Task brief » Reproduce the data below in full and exclude every picture.

**** Data section ****

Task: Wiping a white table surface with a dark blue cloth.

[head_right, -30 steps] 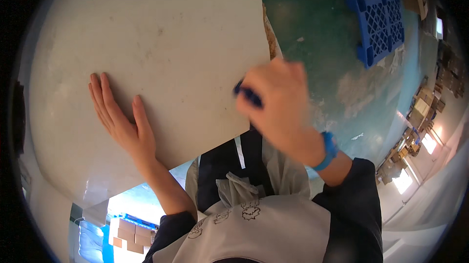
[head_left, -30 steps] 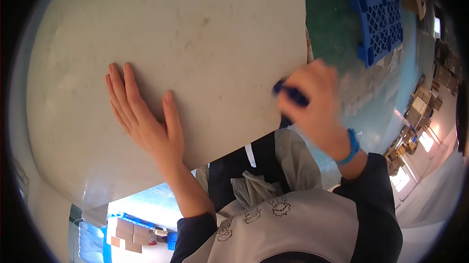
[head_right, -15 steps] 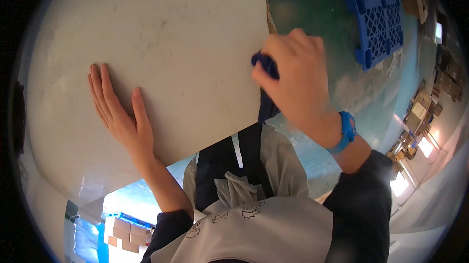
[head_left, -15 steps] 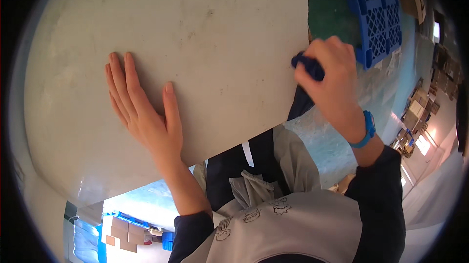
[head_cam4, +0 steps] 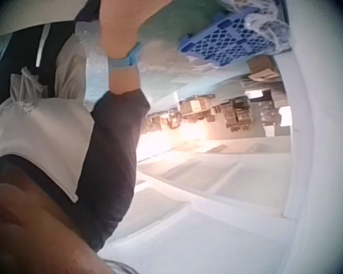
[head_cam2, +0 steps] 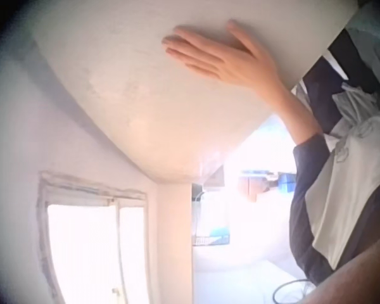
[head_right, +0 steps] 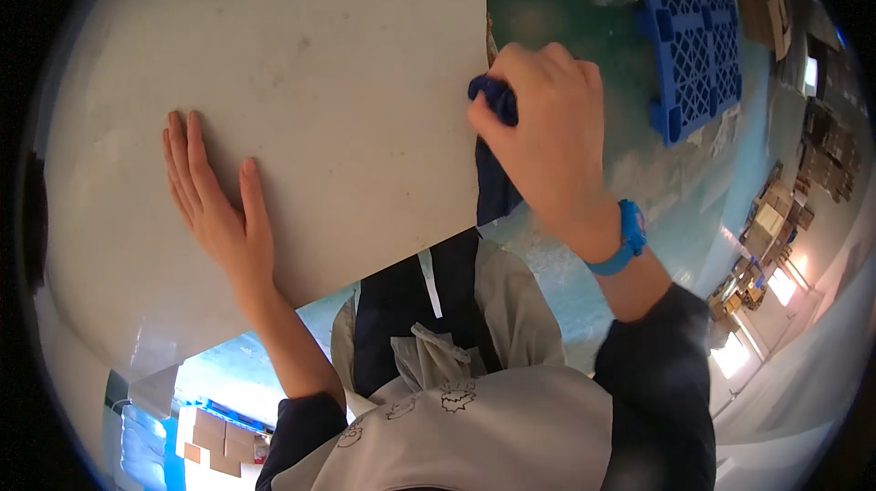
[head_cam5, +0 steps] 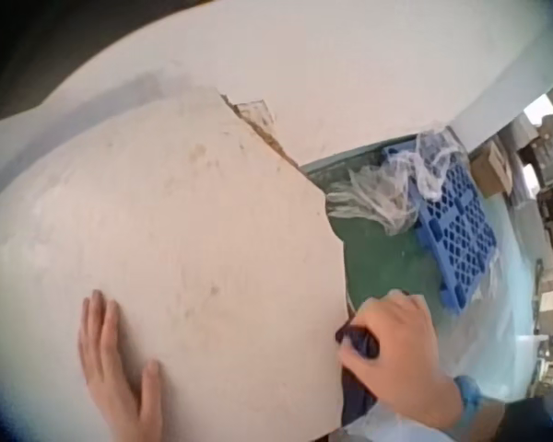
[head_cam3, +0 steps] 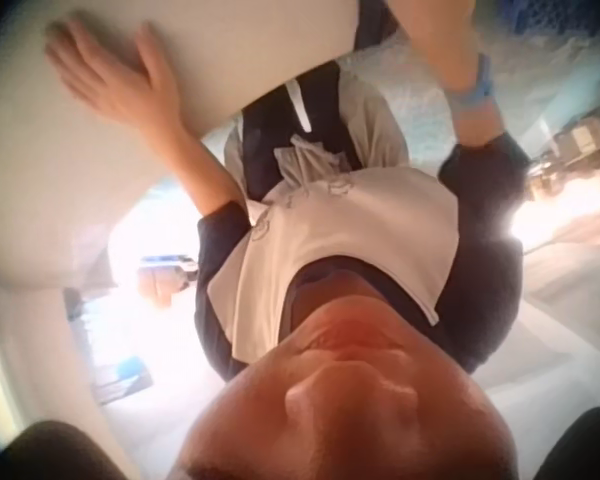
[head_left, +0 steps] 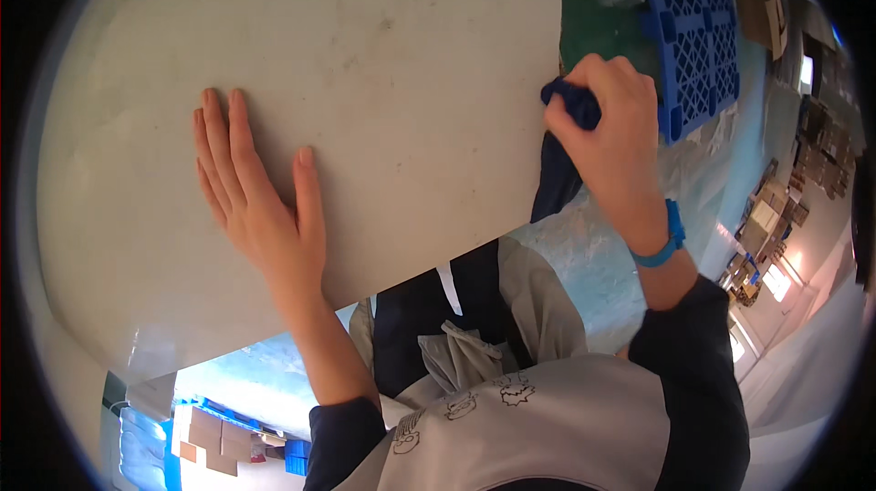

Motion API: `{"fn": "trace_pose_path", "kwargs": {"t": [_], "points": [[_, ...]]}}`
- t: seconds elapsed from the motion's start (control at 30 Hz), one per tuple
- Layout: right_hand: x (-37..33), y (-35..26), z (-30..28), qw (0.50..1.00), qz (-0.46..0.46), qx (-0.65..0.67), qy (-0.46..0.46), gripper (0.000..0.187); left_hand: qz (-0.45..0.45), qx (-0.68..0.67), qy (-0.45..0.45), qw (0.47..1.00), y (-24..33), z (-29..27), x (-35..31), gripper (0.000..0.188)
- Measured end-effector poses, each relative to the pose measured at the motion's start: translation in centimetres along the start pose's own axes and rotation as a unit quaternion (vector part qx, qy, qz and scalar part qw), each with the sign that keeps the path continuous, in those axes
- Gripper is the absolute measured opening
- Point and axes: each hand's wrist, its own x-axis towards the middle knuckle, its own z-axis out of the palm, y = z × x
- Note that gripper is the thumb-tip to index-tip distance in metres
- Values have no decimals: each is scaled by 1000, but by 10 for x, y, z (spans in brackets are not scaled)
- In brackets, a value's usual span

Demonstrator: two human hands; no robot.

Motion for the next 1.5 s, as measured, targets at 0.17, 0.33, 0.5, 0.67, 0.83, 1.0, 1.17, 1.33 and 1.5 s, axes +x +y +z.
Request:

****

Response to this task »
Task: Wiping a white table surface with a dark blue cloth.

[head_right, -30 steps] 
[head_left, -30 steps] 
[head_right, -15 steps] 
[head_left, -15 steps] 
[head_cam4, +0 steps] 
[head_cam2, +0 steps] 
[head_right, +0 steps] 
[head_cam5, +0 steps] 
[head_cam3, +0 steps] 
[head_left, +0 steps] 

Motion API: `{"fn": "trace_pose_path", "kwargs": {"t": [_], "points": [[_, ...]]}}`
- t: seconds elapsed from the motion's start (control at 30 Hz), one per tuple
- Layout: right_hand: x (-37..33), y (-35..26), z (-30..28), qw (0.50..1.00), qz (-0.46..0.46), qx (-0.65..0.67), qy (-0.46..0.46), gripper (0.000..0.187); left_hand: qz (-0.45..0.45), qx (-0.68..0.67), qy (-0.45..0.45), qw (0.47..1.00), y (-24..33), z (-29..27), x (-35..31), gripper (0.000..0.188)
- Measured end-effector poses, each relative to the pose measured at the motion's start: translation in centimetres along the start pose's own axes and rotation as a unit quaternion (vector part qx, qy, qz and scalar part qw), each with the sign that keeps the path continuous, in those axes
- Gripper is the absolute measured opening
- Point and axes: each hand's wrist, its own x-axis towards the middle knuckle, its own z-axis out of the palm, y = z × x
- Note that gripper is the thumb-tip to index-tip distance in metres
- Values have no decimals: each is scaled by 1000, but by 10 for x, y, z (spans in brackets are not scaled)
- In brackets, a value's usual span

Demonstrator: two human hands; no robot.

Motion for the next 1.5 s, as measured, targets at 0.17, 0.33, 0.5, 0.67, 0.83, 1.0, 1.17, 1.33 and 1.5 s, axes +x +y +z.
Request:

Output for this exercise is complete.